:: Recorded information

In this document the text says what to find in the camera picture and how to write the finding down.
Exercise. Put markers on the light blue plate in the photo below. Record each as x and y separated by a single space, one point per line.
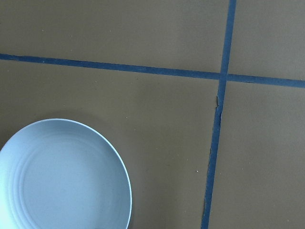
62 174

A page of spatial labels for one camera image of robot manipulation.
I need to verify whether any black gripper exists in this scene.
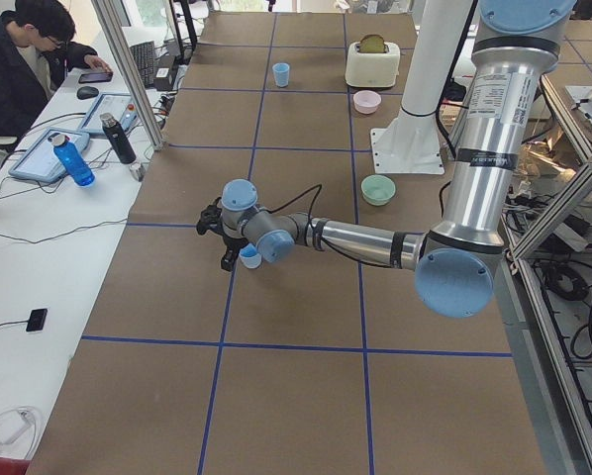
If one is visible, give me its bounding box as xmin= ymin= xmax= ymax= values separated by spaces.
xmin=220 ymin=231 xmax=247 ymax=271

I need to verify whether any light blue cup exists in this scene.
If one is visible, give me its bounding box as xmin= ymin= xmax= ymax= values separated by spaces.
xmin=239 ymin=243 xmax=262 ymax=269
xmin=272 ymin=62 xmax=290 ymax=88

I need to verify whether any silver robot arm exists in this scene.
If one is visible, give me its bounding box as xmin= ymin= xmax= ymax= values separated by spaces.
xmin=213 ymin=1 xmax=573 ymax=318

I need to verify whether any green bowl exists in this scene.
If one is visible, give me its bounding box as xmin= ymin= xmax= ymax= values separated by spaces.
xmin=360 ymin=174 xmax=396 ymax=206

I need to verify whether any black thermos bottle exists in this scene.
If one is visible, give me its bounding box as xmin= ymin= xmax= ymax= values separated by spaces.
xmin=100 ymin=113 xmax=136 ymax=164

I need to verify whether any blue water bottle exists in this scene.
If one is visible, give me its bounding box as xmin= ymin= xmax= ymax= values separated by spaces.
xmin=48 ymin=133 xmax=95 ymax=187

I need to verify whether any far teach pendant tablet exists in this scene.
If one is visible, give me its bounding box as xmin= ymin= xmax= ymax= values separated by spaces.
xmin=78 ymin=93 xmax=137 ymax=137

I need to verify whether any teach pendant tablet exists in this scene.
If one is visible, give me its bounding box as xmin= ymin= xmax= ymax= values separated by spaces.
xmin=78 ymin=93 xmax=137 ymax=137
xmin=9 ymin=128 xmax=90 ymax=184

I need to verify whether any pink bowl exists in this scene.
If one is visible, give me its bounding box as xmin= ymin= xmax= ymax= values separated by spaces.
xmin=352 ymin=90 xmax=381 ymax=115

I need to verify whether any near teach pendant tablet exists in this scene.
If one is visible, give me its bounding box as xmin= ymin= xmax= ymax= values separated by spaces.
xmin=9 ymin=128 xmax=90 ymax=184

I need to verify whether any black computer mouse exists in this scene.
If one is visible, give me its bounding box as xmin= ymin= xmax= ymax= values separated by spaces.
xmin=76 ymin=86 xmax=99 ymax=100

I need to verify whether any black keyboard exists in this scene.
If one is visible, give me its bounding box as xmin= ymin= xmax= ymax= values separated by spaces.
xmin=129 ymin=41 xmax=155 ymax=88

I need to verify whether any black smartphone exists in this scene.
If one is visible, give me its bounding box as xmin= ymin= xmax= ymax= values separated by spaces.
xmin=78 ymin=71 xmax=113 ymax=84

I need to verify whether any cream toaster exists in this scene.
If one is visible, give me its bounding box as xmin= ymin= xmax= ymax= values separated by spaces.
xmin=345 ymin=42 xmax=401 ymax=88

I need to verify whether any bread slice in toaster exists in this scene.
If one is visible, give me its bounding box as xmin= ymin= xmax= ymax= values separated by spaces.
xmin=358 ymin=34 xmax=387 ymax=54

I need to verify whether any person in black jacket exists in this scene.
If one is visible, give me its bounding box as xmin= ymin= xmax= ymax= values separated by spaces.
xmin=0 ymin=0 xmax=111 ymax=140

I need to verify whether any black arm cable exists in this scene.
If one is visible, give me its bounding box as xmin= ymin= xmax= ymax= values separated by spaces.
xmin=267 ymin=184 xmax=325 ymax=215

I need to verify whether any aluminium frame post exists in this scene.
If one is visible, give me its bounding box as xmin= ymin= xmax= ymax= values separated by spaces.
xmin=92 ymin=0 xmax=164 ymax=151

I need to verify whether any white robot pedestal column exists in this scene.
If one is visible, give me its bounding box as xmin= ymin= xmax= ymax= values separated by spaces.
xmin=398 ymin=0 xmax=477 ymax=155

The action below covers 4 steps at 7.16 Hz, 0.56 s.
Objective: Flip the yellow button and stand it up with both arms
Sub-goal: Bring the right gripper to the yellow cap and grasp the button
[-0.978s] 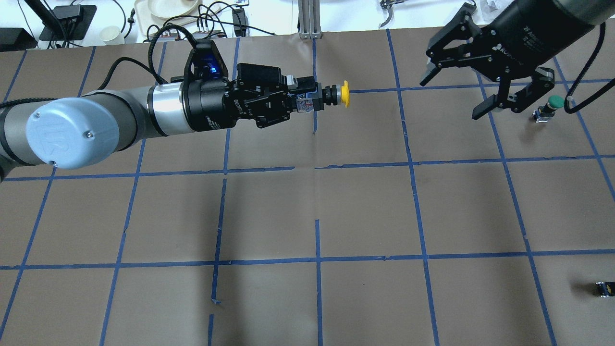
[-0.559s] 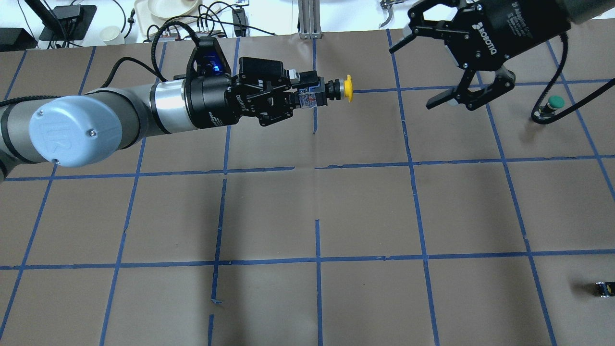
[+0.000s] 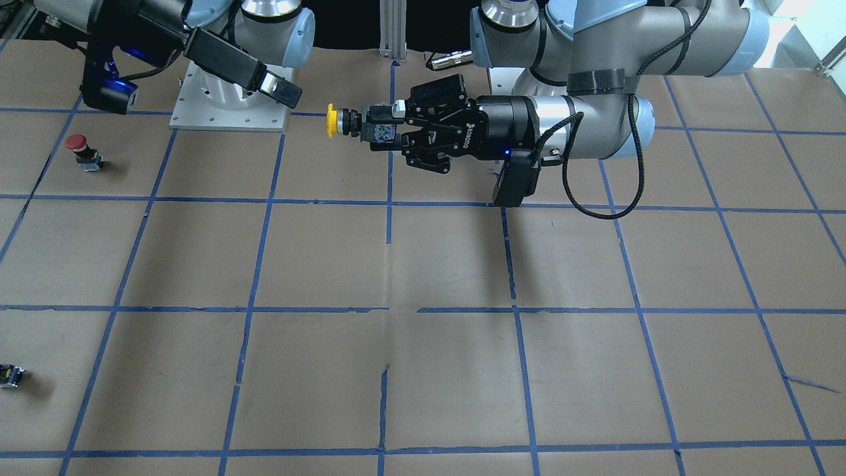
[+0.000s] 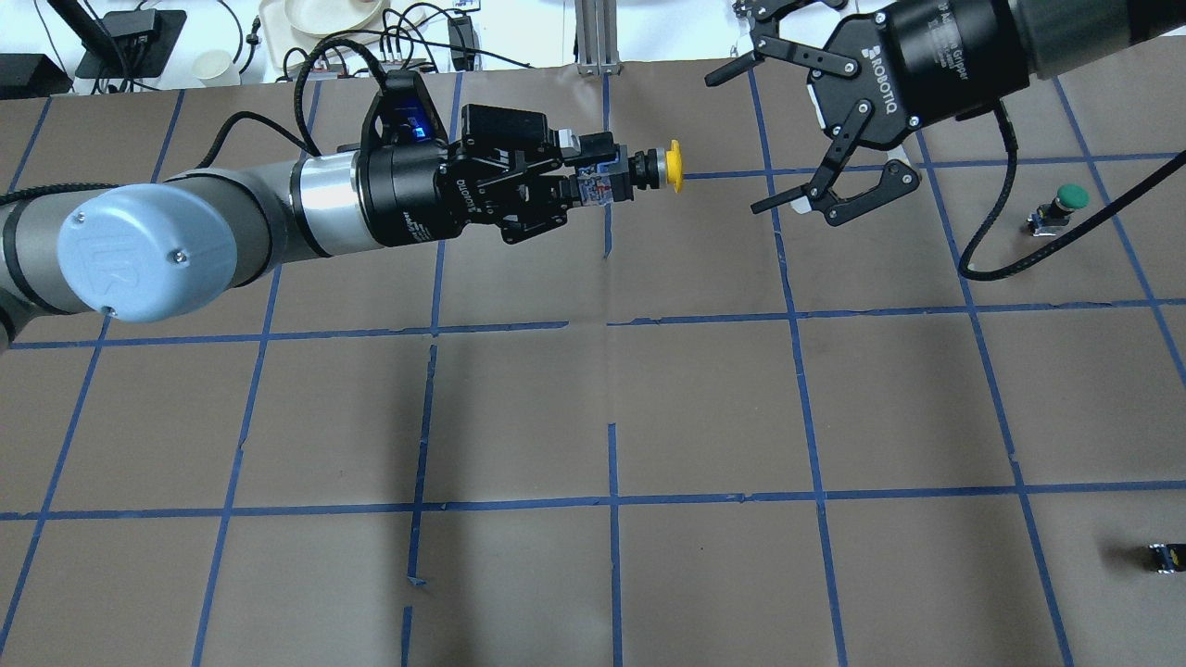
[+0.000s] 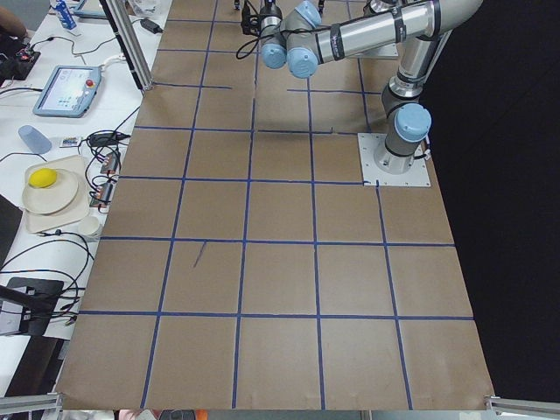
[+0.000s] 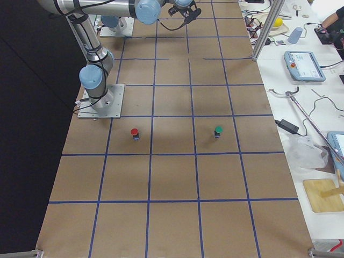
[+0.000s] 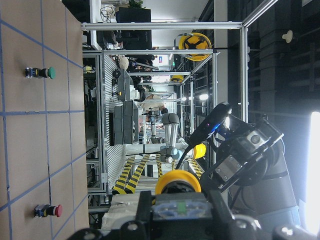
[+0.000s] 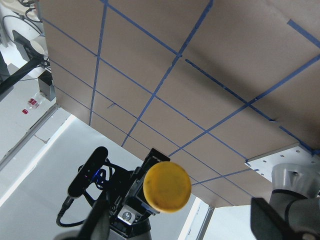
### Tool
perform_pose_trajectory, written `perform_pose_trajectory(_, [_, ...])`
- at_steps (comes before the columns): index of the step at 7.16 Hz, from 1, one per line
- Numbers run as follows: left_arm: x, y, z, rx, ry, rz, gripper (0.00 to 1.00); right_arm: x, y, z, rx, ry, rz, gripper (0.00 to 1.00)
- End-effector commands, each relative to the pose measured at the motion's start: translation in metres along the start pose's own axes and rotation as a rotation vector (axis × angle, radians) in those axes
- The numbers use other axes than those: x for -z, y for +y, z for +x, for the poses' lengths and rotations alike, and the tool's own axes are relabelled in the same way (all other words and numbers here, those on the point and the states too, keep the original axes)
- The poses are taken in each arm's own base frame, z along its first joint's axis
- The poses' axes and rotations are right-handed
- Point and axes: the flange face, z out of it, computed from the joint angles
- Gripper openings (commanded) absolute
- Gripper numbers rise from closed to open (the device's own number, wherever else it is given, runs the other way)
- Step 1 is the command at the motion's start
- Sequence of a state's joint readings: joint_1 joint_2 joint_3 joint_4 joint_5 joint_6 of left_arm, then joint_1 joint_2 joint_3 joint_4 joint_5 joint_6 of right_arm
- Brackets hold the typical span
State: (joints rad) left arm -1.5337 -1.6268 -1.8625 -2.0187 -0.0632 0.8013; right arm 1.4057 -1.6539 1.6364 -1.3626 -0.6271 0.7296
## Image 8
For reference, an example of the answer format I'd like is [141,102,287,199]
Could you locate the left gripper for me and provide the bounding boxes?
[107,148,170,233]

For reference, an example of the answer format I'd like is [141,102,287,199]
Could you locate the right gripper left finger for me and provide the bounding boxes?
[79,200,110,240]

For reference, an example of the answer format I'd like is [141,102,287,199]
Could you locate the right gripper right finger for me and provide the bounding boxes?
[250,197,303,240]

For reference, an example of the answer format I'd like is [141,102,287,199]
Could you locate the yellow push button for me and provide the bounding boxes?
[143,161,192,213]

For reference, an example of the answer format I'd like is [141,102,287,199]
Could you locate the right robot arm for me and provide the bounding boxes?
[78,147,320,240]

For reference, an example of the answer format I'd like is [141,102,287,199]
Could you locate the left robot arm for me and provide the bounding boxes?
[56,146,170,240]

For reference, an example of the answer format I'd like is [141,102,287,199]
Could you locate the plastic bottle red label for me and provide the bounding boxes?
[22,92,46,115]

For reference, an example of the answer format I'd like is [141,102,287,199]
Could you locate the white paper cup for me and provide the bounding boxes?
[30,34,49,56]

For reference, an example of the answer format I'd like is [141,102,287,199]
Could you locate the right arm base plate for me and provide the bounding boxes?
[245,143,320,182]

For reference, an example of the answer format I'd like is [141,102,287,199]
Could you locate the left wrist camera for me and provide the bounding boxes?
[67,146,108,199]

::::

Exercise directions: The answer is the line holding "Could you locate the plastic" and all the lines after it through the end of the records, repeated exactly.

Answer:
Could you locate the plastic bottle red label for me and provide the bounding boxes?
[22,92,46,115]

For reference, an example of the answer format I'd like is [141,102,287,199]
Could you locate the white paper cup for me and provide the bounding boxes?
[30,34,49,56]

For reference, an example of the answer format I'd like is [141,102,287,199]
Could you locate the right arm base plate for me and provide the bounding boxes?
[245,143,320,182]

For reference, an example of the answer format I'd like is [141,102,287,199]
Could you locate the left wrist camera for me and provide the bounding boxes?
[67,146,108,199]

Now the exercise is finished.